### Work item
Retype exactly the lines that run from the start of the data to the line holding "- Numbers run", including both, and only those.

--- Data excerpt ---

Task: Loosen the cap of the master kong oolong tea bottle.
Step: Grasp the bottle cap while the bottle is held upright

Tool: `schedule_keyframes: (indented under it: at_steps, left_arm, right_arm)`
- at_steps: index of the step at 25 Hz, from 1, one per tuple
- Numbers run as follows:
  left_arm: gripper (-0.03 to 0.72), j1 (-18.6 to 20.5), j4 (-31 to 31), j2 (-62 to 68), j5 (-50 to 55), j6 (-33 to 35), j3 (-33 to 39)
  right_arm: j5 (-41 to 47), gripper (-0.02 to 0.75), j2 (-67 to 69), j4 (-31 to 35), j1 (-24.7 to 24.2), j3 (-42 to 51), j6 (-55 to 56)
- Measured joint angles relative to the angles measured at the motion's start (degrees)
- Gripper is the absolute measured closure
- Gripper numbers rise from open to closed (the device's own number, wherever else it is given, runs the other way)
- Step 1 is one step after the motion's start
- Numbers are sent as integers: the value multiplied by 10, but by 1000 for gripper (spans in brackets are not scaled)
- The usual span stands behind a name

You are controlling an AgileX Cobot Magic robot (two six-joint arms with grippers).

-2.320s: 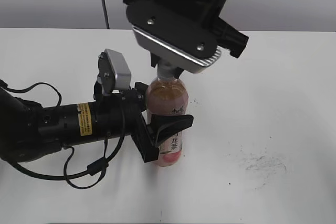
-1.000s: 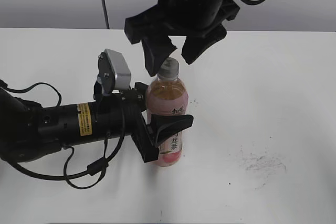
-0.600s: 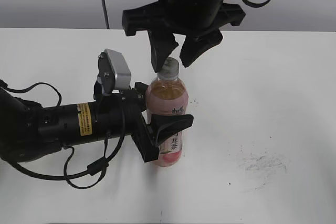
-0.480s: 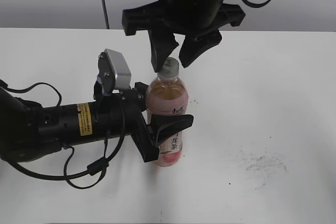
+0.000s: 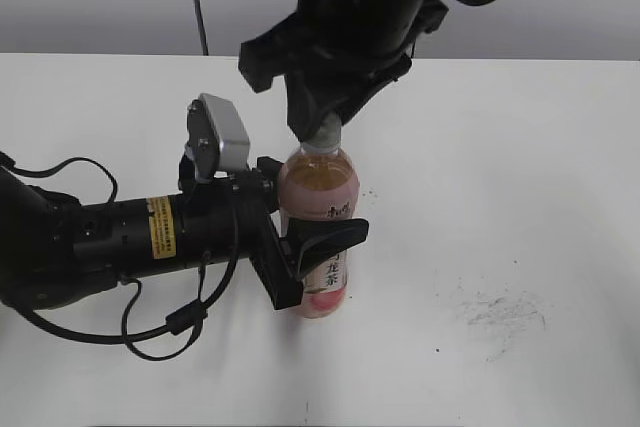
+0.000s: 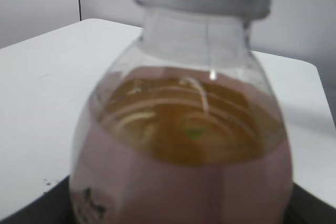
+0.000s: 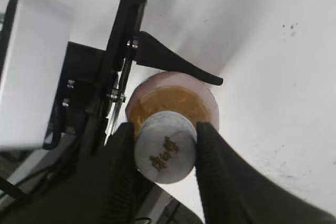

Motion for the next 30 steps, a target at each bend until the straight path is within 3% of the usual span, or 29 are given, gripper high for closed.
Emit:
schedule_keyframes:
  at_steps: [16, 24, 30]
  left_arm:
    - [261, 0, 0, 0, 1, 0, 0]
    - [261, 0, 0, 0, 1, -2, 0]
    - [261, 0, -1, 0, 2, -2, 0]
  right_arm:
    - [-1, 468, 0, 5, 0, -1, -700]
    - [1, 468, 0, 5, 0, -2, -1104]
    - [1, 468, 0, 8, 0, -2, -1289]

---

### Result of the exercise
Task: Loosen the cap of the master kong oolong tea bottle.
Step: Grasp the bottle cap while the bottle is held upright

Tool: `schedule_keyframes: (indented under it: at_steps, left_arm, right_arm)`
- at_steps: index of the step at 25 Hz, from 1, one per tuple
- Numbers run as follows:

No part of the exercise remains unanswered.